> _Problem_
Every line of the material is to be repeated exactly as it stands.

_ _ _ _ _

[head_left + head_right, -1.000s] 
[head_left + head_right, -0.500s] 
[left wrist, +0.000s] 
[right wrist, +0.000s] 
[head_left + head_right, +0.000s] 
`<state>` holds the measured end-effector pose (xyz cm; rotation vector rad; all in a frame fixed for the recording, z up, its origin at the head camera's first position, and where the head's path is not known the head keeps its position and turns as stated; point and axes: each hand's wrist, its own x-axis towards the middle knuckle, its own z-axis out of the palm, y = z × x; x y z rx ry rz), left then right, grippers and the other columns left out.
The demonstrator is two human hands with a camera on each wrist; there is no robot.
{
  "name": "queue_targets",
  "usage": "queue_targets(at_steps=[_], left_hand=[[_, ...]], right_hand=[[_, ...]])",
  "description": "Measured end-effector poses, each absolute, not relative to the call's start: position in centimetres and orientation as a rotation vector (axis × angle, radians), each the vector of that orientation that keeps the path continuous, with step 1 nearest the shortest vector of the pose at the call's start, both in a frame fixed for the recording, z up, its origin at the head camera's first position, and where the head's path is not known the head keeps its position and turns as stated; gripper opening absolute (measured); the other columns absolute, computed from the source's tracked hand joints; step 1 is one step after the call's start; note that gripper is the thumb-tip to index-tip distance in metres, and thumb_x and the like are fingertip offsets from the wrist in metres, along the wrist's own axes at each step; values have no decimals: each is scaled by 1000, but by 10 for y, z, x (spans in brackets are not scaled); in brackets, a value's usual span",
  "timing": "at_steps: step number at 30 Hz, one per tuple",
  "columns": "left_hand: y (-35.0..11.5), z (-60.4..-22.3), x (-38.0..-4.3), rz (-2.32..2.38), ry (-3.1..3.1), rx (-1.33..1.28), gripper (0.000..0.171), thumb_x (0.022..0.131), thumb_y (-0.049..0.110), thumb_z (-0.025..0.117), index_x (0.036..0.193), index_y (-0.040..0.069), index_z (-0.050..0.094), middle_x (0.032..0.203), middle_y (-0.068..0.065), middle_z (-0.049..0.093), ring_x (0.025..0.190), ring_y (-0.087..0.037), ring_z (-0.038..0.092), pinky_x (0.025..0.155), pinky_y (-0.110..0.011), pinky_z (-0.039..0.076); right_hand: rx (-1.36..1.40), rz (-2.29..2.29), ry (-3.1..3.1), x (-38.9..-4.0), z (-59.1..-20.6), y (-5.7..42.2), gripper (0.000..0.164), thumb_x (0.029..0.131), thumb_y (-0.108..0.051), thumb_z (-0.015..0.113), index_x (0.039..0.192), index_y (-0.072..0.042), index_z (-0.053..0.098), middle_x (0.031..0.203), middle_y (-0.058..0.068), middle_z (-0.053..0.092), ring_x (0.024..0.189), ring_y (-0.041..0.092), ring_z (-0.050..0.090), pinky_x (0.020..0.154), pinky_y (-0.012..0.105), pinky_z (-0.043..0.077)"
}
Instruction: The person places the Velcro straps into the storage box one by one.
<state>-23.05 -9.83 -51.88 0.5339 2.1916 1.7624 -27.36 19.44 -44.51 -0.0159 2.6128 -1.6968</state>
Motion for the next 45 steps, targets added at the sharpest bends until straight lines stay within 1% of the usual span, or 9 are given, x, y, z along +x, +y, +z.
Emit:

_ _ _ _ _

> _Response_
[head_left + head_right, -1.000s] 
[head_left + head_right, -0.500s] 
[left wrist, +0.000s] 
[right wrist, +0.000s] 
[head_left + head_right, +0.000s] 
`<state>` holds the measured end-effector pose (xyz cm; rotation vector rad; all in a frame fixed for the recording, z up, its origin at the head camera's first position, and where the head's path is not known the head keeps its position and turns as stated; point and axes: each hand's wrist, its own x-axis towards the middle knuckle, its own z-axis out of the palm, y = z × x; x y z rx ry rz), left then right, grippers and the other columns left out.
The demonstrator is two human hands with a camera on each wrist; there is no robot.
{
  "name": "queue_targets",
  "usage": "queue_targets(at_steps=[_], left_hand=[[_, ...]], right_hand=[[_, ...]])",
  "description": "Measured end-effector poses, each absolute, not relative to the call's start: position in centimetres and orientation as a rotation vector (axis × angle, radians), each the vector of that orientation that keeps the path continuous, with step 1 nearest the shortest vector of the pose at the call's start, both in a frame fixed for the recording, z up, its origin at the head camera's first position, and where the head's path is not known the head keeps its position and turns as stated; gripper opening absolute (measured); the other columns absolute, computed from the source's tracked hand joints; step 1 is one step after the call's start; note that gripper is the thumb-tip to index-tip distance in metres, and thumb_x and the like are fingertip offsets from the wrist in metres, along the wrist's own axes at each step; values have no decimals: each is scaled by 1000, but by 10 for y, z, x (spans in brackets are not scaled); in brackets, a value's usual span",
  "timing": "at_steps: step number at 30 Hz, one per tuple",
  "columns": "left_hand: y (-35.0..11.5), z (-60.4..-22.3), x (-38.0..-4.3), rz (-2.32..2.38), ry (-3.1..3.1), rx (-1.33..1.28), gripper (0.000..0.171), thumb_x (0.022..0.131), thumb_y (-0.049..0.110), thumb_z (-0.025..0.117), index_x (0.036..0.193), index_y (-0.040..0.069), index_z (-0.050..0.094), middle_x (0.032..0.203), middle_y (-0.068..0.065), middle_z (-0.049..0.093), ring_x (0.025..0.190), ring_y (-0.087..0.037), ring_z (-0.038..0.092), pinky_x (0.025..0.155), pinky_y (-0.110..0.011), pinky_z (-0.039..0.076); right_hand: rx (-1.36..1.40), rz (-2.29..2.29), ry (-3.1..3.1), x (-38.9..-4.0), z (-59.1..-20.6), y (-5.7..42.2), gripper (0.000..0.164), thumb_x (0.029..0.131), thumb_y (-0.108..0.051), thumb_z (-0.015..0.113), index_x (0.039..0.192), index_y (-0.072..0.042), index_z (-0.053..0.098), middle_x (0.031..0.203), middle_y (-0.058..0.068), middle_z (-0.053..0.092), ring_x (0.024..0.189), ring_y (-0.041..0.092), ring_z (-0.050..0.090), pinky_x (0.020..0.154), pinky_y (-0.012..0.105), pinky_z (-0.043..0.077)"
}
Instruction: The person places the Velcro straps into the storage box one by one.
<state>-23.05 -9.83 -51.88 0.5339 2.1916 1.7624 -27.36 19.44 -44.51 -0.0159 2.6128 -1.6968</state>
Motion for the next 45 steps, targets added at the sharpest bends until straight lines stay within 1% of the usual span, or 9 are given, x, y, z along +x, +y, +z.
Emit:

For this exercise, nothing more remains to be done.